Lineage Is Not a Mobius Strip

January 24, 2011 Leave a comment Go to comments

You can make a Mobius strip very easily.  Take a strip of paper, twist it once, and join the two ends with tape.  Remember, you started out with a piece of paper that had two sides, right?  Now, run your finger along one side of the strip.  And you will find there is only one side.

That is the problem with the Dec. 9 post about lineage on Digital Tibetan Buddhist Altar.

Provisionally, we have no problem with the idea of blogger William Cassidy being allowed, as he puts it in his post, “to be me.”  As long, of course, as he goes straight—for he is an ex-convict.  As long as he refrains from the aggravated assault and arson, the crimes for which he was convicted.

We do have a problem with that request from someone who calls himself “Tulku Urgyen Tenpa Rinpoche” without credentials or authorization.  In fact, we are offended. “Tulku” and “Rinpoche” are titles specifically conferred by Lineage Masters in order to confirm others as Lineage Masters.  Mr.
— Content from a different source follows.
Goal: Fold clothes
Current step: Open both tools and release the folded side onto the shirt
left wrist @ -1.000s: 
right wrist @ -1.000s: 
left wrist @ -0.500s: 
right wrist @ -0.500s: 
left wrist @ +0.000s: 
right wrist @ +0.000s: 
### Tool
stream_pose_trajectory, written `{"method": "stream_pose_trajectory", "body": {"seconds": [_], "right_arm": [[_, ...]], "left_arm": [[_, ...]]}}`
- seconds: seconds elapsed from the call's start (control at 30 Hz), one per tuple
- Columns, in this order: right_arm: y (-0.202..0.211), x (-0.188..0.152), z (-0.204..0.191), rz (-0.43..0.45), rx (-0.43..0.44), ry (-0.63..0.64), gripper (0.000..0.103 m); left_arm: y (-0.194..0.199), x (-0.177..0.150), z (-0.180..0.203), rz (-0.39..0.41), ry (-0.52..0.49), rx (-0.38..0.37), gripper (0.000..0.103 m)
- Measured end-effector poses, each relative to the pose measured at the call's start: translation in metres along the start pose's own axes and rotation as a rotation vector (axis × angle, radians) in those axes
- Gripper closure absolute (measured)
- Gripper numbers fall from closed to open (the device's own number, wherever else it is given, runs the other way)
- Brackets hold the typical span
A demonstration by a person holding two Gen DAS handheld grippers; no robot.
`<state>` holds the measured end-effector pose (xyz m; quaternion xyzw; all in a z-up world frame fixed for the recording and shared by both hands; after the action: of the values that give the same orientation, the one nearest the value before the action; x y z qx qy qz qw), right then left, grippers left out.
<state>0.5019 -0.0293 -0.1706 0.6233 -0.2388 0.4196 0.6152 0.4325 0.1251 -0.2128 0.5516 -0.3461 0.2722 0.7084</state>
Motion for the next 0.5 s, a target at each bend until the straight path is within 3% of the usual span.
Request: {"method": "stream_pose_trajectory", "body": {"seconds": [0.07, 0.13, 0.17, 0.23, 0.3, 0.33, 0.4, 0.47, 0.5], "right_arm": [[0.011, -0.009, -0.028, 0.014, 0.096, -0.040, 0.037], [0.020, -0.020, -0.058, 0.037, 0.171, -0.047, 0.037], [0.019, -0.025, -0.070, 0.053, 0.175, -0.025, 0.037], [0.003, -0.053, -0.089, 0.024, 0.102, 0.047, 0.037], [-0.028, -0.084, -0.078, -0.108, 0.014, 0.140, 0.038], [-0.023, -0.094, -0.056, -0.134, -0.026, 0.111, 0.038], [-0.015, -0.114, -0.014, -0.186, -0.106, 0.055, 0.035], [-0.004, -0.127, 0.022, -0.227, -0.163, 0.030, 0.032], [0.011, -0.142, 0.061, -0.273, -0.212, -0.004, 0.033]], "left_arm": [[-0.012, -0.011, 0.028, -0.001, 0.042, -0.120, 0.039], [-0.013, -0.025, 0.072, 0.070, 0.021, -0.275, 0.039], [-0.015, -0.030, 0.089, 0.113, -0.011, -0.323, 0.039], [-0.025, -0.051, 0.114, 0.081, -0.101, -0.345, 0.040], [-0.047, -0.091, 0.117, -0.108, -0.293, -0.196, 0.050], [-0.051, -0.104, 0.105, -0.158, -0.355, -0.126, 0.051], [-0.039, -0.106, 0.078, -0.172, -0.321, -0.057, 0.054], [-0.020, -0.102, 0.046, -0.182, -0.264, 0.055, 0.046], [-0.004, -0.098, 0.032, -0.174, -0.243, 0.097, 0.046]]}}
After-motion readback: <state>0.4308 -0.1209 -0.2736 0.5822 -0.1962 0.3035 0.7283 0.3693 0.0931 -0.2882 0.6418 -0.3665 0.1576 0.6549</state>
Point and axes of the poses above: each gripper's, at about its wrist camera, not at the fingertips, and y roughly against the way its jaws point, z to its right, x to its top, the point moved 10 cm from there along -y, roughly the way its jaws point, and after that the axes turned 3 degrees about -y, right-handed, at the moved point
Cassidy claims the right to publish under those titles, while at the same time minimizing—even denying—the importance of lineage.
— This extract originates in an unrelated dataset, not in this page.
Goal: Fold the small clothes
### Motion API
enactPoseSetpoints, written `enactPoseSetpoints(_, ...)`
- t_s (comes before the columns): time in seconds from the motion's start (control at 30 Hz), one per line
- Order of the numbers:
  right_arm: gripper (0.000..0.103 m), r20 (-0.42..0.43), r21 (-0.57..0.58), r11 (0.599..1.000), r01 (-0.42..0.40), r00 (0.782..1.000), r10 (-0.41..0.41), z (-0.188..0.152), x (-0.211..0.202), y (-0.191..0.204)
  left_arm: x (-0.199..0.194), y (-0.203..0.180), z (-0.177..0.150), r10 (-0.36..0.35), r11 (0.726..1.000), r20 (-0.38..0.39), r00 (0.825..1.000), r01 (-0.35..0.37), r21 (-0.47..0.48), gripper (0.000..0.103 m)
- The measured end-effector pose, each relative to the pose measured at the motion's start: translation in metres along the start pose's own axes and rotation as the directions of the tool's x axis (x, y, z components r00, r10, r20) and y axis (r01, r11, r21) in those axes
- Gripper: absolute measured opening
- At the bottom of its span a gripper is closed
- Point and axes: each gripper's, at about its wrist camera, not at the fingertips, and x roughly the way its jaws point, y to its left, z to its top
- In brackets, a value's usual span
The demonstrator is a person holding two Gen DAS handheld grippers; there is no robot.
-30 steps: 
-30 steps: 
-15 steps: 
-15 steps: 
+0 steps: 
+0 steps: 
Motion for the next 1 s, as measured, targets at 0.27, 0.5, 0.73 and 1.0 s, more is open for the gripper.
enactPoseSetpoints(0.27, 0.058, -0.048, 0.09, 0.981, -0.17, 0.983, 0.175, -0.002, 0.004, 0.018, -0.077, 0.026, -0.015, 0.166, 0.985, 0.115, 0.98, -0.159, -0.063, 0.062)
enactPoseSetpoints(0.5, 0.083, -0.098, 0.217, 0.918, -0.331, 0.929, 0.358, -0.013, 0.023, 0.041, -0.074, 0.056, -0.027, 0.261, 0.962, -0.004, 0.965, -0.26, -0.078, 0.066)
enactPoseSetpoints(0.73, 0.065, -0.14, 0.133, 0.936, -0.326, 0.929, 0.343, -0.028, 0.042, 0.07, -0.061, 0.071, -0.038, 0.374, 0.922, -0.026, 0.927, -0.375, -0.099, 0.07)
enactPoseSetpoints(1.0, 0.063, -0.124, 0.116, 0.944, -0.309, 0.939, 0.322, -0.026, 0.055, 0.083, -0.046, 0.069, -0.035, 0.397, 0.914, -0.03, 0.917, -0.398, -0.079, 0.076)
His clever, twisting arguments remind us of a Mobius strip—a one-sided geometrical conundrum.

That is the way Mr. Cassidy’s argument runs:  he is too modest to claim lineage, and he decries those who do, but he reserves the right to use the titles that confer recognition within a lineage.  And of course he is right some of the time:  no title can confer accomplishment.  Here is what he says:

If I point to my teachers, and my teacher’s teachers as some sort of authority, or justification, or credential, or even excuse for myself, this is a wholly incorrect and mistaken appreciation of what lineage actually means.

Lineage is both delimited and defined by accomplishment. One cannot be said to “hold” a lineage in the absence of actual accomplishment.

And that is where we see the one-sidedness.  One does not “point to” one’s teachers; one’s teachers point to the ones they recognize as accomplished.  Conferring of these very titles by Lineage Masters represents that recognition of accomplishment.

Recognition comes with credentials for the very same reason that consumer products are often certified.  Let the buyer beware!  Let the spiritual consumer be wary of being sold a bill of goods.  Or bullshit.  Because the stakes are higher in one’s spiritual life than they are in a consumer supermarket.  More than your life is at stake.

And as if to confirm our very point, the blogger of Digital Tibetan Buddhist Altar closes with a very real threat.  He admits to engaging in “the odd bit of sorcery now and then.”  For the benefit of all sentient beings?  We don’t think so!